COLLECTED DATA section start
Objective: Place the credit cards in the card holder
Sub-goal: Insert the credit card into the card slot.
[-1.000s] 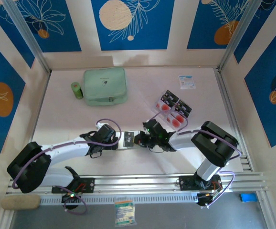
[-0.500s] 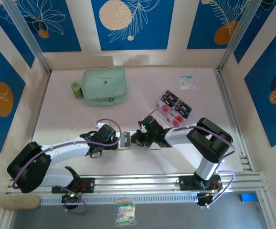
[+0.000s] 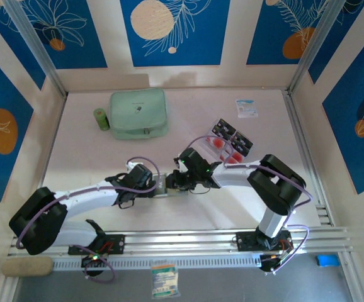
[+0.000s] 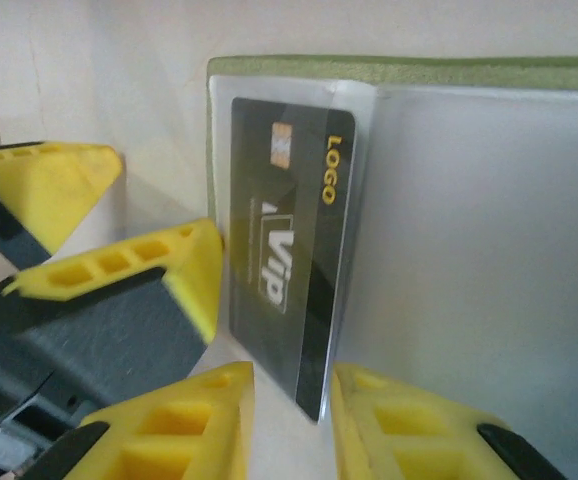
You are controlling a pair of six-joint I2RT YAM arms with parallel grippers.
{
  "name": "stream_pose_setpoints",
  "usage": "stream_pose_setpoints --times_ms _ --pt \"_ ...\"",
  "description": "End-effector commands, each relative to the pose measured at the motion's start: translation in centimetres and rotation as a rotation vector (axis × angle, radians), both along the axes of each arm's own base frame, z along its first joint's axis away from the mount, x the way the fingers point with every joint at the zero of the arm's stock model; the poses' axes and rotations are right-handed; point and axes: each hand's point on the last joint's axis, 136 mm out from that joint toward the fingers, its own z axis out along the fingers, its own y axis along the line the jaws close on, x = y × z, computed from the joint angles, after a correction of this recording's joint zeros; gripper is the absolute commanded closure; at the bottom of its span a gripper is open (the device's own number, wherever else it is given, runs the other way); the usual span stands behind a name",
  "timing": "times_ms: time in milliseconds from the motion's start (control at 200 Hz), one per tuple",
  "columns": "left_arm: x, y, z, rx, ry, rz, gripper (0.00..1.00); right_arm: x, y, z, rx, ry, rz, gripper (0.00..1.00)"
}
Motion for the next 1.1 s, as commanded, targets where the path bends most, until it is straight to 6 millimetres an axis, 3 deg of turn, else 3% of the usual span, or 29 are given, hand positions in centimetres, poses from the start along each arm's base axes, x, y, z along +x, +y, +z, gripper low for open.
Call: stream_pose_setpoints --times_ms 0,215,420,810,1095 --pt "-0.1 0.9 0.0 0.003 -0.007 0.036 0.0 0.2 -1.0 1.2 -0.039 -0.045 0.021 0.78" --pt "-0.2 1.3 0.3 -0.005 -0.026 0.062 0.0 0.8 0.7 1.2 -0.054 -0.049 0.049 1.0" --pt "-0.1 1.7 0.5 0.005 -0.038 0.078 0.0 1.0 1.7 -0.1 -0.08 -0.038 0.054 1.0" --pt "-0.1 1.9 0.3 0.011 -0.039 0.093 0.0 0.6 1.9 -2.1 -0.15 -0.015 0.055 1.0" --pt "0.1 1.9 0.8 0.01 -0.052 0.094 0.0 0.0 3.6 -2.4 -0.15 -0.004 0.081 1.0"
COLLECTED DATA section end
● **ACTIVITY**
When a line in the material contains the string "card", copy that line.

● **SOLUTION TO THIS PROBLEM**
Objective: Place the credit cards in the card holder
Sub-goal: Insert the credit card into the card slot.

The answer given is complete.